Furthermore, Muscovy eggs taste like chicken eggs but tend to be more intense due to the duck’s diet.
What does Muscovy duck’s meat taste like?
The meat of the Muscovy duck, sometimes called the Barbary duck or Turkey duck, have a taste similar to that of roast beef.
Do Muscovy ducks fly away?
Muscovy ducks actually don’t fly very well. They are heavier and bulkier than most other domestic ducks. Because of their large and bulky bodies, they have difficulty getting airborne.
Moreover, their wings are shorter and inefficient compared to other species. Therefore, Muscovies often hover close to the ground, flapping their wings frantically.
Occasionally, they can fly short distances between perches. Generally, these ducks prefer to walk or swim rather than fly.
Are Muscovy ducks friendly to humans?
Muscovy ducks are fascinating animals with distinct behaviors. For instance, they dislike being picked up and held by humans but enjoy spending time with humans. This peculiar behavior makes them ideal pets for families with children, so long as their personal space is respected.
In addition, Muscovy ducks are typically non-aggressive. But they can become protective of their mates and ducklings during mating and rearing season.

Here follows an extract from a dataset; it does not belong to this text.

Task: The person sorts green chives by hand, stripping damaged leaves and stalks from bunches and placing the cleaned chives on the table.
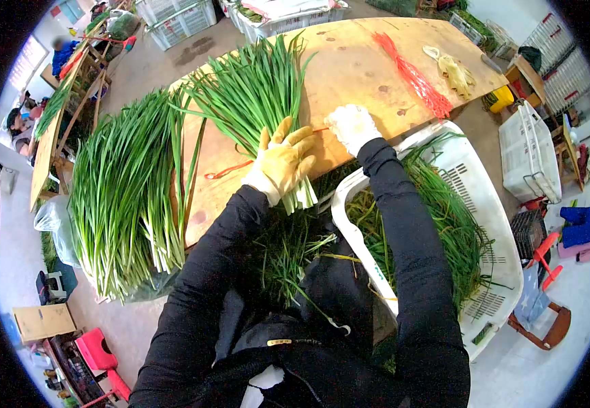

Due to their mild temper, Muscovy ducks make excellent companions for people looking for low-maintenance yet friendly birds for their farms.
Do Muscovy ducks perch on trees?
The Muscovy duck is known for its flight capabilities, and it often takes to the air in search of food or new hiding spots. Even though Muscovy ducks enjoy swimming and wading in water, they also enjoy perching in trees. Often, these ducks build their nests high off the ground to take advantage of their improved vantage point.
Muscovy ducks can observe other ducks from a perch and watch out for predators. After dipping their webbed feet in the water, Muscovy ducks perch to rest their feet and dry their feathers.